En la teoría de Jung, uno de los cinco principales arquetipos es el self. Me acojo a palabras ajenas: “Es un arquetipo que representa la trascendencia de todos los opuestos, de manera que cada aspecto de nuestra personalidad se expresa de forma equitativa. Por tanto, no somos ni masculinos ni femeninos; somos ambos; lo mismo para el Yo y la sombra, para el bien y el mal, para lo consciente y lo inconsciente, y también lo individual y lo colectivo”.

Esta dimensión que podría verse como la de cierta madurez, los poetas Lowell, Plath y Sexton la asumen aceptando su condición de tales: “Están en medio de palabras”, se le dice al primero y a la tercera, “estoy en medio de palabras”, dice Plath, que nunca abandona la primera persona. La reclusión hospitalaria no los conduce a la salud ni los arranca de la poesía; rotunda resulta Plath con su “no sé quién soy pero al menos sé quién no soy”, pero acude a la “fuente de mi propio delirio”. Las tres voces —en párrafos de prosa poética— se sumergen en la poesía.

Epílogo

Una vez le escuché decir en una entrevista a Ernesto Carrión que el lector espera de un poeta honestidad, que el poeta habite en el poema. Lo he recordado cuando encontré que el poemario se cierra con un discurso de autor que funciona como cordón umbilical a la misma matriz que ha producido trillizos. Con él, serían cuádruples. Un horizonte blanco, una identificada depresión que los cambiantes paisajes no logran mellar, un internamiento que no asegura la salud necesaria, ¿o acaso la salud calla al poeta, anula su potencial voz a punto de dejarnos huérfanos de una palabra decisiva?
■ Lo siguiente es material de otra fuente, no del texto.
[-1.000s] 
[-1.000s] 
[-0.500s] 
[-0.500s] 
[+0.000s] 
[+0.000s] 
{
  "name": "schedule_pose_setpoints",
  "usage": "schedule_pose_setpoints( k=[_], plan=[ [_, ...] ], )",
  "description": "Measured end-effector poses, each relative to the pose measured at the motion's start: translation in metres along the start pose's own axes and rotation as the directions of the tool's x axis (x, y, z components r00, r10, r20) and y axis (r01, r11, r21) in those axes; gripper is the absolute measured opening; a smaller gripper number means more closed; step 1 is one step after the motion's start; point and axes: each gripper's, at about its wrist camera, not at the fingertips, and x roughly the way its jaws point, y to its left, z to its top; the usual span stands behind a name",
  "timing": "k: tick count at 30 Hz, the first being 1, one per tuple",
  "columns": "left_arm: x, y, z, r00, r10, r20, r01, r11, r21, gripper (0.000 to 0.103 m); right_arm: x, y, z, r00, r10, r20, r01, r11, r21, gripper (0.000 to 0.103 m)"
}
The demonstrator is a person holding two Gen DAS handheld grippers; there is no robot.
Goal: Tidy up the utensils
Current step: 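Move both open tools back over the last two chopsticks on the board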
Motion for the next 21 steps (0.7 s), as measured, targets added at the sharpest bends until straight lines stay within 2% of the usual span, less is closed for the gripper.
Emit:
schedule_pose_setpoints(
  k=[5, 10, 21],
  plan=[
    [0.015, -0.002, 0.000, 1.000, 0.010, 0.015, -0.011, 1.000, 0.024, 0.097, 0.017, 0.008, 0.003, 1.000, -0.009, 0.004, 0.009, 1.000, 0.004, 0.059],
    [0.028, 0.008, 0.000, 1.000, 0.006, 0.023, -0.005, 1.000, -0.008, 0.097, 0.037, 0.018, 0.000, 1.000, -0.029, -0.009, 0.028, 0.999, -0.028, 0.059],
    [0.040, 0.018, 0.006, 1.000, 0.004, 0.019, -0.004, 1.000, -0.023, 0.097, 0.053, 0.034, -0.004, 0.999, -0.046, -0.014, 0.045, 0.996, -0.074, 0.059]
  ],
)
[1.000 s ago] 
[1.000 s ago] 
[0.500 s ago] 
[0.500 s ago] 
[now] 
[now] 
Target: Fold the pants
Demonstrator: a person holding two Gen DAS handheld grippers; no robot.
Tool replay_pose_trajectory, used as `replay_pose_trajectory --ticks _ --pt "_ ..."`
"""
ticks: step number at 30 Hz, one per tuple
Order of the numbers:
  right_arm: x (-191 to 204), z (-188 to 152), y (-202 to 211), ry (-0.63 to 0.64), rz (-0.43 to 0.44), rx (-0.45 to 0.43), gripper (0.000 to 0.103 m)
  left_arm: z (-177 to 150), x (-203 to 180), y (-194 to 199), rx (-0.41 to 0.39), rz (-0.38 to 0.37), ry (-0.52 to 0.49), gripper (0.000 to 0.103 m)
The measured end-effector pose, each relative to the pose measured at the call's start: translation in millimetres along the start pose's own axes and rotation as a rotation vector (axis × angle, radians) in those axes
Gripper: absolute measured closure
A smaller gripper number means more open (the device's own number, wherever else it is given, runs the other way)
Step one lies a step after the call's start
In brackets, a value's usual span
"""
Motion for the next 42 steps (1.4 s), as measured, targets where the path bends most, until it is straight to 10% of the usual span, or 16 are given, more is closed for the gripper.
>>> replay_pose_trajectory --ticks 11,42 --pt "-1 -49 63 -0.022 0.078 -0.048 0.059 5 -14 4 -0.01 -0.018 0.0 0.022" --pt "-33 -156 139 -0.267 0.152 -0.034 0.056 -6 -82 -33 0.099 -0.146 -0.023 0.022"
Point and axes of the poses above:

Tal vez por eso este “El autor” inquiere: “¿Quién quiere curar su odio por el mundo?”. Y de esos regulares o momentáneos retiros emergen los poetaheridos —y lo digo con el verso final— “… para que el sol pueda escribir el sol sobre esos hielos”.

Así encuentra sentido el título del poemario Como un caracol nocturno en un rectángulo de hielo, respecto del cual resuena el eco de aquella declaratoria de Lezama Lima: “La poesía es un caracol nocturno en un rectángulo de agua”. Que el lector escuche, asocie, se sumerja en el desaforado bullicio lírico que propicia este libro.